The following Drupal 7 core modules define triggers that can be used to initiate actions:

  1. Comment: When either saving a new comment or updating an existing comment, After saving a new comment, After saving an updated comment, After deleting a comment, When a comment is being viewed by an authenticated user
  2. Node: When either saving new content or updating existing content, After saving new content, After saving updated content, After deleting content, When content is being viewed by an authenticated user
  3. System: When cron runs
  4. Taxonomy: After saving a new term to the database, After saving an updated term to the database, After deleting a term
  5. User: After creating a new user account, After updating a user account, After a user has been deleted, After a user has logged in, After a user has logged out, When a user's profile is being viewed

You can:

  • configure the actions associated with triggers on the Triggers Admin page (Administration > Structure > Triggers)
  • configure the available actions on the Actions Admin page (Administration > Configuration > System > Actions)

The following externally-hosted tutorials provide step-by-step guidance for using actions and triggers:

  1. Triggers and Actions in Drupal 7 & Drupal Gardens
  2. How to send email notifications for comments in Drupal 7 with actions & triggers

Developers

To define new triggers in Drupal 7, see hook_trigger_info in the Drupal 7 API Reference.

To define new actions in Drupal 7, see hook_action_info in the Drupal 7 API Reference.

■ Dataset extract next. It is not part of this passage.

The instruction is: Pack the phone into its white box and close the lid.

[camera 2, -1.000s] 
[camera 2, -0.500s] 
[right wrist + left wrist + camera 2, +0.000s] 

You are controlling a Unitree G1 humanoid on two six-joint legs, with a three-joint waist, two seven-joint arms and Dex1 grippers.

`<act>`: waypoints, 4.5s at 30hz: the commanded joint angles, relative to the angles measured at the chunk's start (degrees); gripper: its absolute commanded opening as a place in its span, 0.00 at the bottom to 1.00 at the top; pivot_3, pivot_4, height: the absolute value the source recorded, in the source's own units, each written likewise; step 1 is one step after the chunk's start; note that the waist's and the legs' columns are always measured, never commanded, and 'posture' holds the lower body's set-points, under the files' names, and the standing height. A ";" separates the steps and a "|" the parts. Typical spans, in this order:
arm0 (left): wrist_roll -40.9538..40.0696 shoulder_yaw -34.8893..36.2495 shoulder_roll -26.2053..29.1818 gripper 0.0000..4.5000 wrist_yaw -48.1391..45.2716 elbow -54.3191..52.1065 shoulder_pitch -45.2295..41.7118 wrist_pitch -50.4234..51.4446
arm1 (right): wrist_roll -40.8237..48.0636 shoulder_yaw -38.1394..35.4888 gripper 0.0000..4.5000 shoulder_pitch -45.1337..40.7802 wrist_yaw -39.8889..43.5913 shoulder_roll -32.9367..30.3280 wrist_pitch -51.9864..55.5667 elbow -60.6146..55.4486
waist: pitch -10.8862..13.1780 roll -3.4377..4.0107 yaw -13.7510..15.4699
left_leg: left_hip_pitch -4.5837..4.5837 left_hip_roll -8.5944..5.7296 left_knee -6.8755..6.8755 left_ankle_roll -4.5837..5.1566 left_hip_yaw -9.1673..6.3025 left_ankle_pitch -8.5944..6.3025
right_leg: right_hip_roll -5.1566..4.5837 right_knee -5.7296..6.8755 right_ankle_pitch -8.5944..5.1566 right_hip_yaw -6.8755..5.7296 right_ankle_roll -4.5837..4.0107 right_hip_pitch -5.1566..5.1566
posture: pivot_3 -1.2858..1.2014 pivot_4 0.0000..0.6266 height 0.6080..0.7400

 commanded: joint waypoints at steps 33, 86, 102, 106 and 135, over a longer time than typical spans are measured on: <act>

Developers upgrading trigger implementations from Drupal 6 to Drupal 7 should read Trigger Overhaul.

Technical details

Core module: Yes.
Dependencies: None.
Related Modules: None.
Permissions: None.
API Documentation: trigger.admin.inc, trigger.api.php, trigger.install, trigger.module, trigger_test.module
Template files: None
Other files: trigger.info
Database tables (1):
trigger_assignments. Also see the API docs at trigger schema.

Drupal 8

In Drupal 8, Trigger module has been removed from core and officially deprecated with Rules recommended as the replacement. The Trigger module in contrib exists to (one day) provide an upgrade path from Trigger to Rules.